Each line below from the one containing "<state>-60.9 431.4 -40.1" through the one containing "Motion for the" is to be given again exactly, and no line outside that span.

□ □ □ □ □

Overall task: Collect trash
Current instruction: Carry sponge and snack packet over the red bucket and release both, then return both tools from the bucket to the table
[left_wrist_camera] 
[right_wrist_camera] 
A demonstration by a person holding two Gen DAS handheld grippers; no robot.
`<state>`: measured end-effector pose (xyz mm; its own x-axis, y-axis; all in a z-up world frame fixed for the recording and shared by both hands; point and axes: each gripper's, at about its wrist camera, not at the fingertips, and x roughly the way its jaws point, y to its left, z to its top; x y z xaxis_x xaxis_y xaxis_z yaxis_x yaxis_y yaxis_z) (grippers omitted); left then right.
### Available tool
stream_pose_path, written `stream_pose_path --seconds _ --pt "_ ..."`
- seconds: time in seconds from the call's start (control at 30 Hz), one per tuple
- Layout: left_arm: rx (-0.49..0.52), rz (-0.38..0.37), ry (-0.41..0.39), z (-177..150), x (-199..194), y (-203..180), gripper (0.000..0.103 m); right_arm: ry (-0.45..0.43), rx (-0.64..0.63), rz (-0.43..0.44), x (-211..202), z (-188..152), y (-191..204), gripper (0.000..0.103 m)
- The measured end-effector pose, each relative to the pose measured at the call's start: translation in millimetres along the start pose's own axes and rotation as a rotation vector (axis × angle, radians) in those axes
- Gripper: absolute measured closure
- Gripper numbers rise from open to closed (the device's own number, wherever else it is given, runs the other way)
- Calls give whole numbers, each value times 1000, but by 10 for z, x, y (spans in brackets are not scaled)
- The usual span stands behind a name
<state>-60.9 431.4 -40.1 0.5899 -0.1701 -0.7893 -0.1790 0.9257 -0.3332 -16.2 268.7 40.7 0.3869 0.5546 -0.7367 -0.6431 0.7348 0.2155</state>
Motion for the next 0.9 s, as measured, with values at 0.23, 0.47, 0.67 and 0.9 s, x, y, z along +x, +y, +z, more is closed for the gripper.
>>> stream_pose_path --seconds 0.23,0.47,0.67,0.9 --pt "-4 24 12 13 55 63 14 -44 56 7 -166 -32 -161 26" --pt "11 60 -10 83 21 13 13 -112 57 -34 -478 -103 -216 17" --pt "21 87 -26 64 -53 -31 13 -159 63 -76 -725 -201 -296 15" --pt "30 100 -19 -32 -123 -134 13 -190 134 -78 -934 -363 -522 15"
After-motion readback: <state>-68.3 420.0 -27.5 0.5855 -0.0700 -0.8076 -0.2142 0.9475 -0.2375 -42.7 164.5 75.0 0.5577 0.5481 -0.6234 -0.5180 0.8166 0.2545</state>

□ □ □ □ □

### Problem solution
<state>-60.9 431.4 -40.1 0.5899 -0.1701 -0.7893 -0.1790 0.9257 -0.3332 -16.2 268.7 40.7 0.3869 0.5546 -0.7367 -0.6431 0.7348 0.2155</state>
Motion for the next 0.9 s, as measured, with values at 0.23, 0.47, 0.67 and 0.9 s, x, y, z along +x, +y, +z, more is closed for the gripper.

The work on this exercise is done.